Records from a data collection:
>>>
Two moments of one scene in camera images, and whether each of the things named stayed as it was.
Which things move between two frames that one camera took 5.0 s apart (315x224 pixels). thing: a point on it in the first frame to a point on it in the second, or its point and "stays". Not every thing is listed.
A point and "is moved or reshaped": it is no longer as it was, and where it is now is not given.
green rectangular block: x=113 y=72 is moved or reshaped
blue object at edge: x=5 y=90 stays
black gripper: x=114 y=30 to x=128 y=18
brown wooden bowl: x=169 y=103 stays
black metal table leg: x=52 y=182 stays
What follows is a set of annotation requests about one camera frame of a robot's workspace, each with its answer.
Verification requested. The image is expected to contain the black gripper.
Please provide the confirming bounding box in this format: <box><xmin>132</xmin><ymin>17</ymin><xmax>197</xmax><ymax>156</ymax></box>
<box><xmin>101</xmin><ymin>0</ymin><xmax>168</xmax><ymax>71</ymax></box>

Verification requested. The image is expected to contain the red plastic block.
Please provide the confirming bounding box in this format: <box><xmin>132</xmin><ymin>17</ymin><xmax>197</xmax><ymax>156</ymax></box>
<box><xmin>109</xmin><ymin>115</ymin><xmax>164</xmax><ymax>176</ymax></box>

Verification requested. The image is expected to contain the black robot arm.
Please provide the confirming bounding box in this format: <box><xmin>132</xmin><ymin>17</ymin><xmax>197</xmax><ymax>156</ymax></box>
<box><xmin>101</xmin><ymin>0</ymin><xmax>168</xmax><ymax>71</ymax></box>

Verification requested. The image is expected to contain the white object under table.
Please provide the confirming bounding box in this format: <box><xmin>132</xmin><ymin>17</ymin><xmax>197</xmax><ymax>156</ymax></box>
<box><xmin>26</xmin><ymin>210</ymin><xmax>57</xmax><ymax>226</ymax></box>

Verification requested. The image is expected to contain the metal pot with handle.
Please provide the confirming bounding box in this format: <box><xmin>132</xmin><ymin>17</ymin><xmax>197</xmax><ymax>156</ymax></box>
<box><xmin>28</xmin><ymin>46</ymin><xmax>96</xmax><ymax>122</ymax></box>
<<<
>>>
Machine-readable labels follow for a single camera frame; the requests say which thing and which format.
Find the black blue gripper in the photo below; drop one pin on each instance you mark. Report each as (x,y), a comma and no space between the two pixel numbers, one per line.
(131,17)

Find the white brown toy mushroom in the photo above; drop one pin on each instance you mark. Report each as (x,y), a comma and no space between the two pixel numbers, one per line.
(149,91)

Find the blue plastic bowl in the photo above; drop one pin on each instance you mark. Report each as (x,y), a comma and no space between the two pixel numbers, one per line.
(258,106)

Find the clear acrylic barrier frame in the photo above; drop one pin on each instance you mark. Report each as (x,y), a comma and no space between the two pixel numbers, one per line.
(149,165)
<<<
>>>
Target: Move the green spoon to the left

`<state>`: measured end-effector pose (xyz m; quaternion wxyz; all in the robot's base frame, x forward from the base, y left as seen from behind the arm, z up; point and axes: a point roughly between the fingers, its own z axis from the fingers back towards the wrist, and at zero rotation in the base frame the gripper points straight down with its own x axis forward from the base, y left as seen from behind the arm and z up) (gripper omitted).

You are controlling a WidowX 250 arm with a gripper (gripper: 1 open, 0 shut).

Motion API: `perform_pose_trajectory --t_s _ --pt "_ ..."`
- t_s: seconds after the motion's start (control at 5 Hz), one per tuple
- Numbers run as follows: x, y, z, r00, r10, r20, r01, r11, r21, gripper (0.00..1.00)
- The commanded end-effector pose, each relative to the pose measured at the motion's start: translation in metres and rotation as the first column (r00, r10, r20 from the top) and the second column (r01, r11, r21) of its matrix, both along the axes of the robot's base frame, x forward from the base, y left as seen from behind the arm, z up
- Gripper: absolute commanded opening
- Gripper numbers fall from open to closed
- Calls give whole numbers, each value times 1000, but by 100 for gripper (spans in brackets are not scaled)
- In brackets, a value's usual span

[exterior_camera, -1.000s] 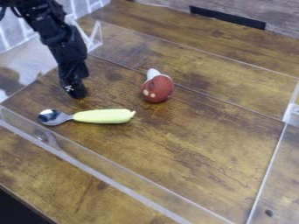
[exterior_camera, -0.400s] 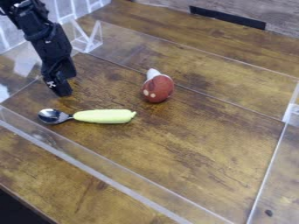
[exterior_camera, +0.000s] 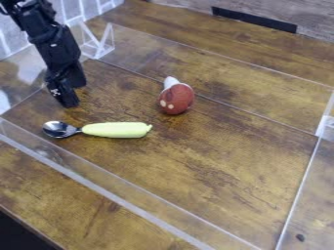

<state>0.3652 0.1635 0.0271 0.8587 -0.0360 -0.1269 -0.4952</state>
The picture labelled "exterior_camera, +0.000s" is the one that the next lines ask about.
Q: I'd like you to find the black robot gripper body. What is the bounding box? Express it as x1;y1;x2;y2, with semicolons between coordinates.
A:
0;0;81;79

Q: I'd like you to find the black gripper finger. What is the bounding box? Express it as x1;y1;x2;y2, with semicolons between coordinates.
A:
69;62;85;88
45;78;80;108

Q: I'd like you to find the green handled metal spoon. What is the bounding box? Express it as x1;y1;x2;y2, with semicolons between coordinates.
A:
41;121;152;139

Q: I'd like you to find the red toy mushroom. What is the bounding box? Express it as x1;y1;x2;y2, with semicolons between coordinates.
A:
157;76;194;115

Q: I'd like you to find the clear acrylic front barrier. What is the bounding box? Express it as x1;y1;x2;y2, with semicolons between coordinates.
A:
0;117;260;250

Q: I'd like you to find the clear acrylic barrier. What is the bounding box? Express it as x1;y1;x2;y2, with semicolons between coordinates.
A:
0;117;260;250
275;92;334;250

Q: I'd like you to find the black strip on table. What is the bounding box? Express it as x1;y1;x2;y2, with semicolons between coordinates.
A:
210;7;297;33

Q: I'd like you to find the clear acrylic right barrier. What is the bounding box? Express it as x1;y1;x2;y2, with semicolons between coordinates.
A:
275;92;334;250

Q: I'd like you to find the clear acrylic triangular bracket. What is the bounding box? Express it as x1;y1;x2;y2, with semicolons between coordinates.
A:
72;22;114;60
<<<
Problem to solve
Your task for the entries above: copy exactly the span starting with the line with "Which things move" and going on through the line with "A point and", both lines included, and nothing else.

Finished exercise
Which things move between two frames that one camera took 5.0 s apart (315x224 pixels). thing: a point on it in the first frame to a point on it in the second, or its point and "stays". Not every thing is listed.
A point and "is moved or reshaped": it is no longer as it was, and where it is now is not given.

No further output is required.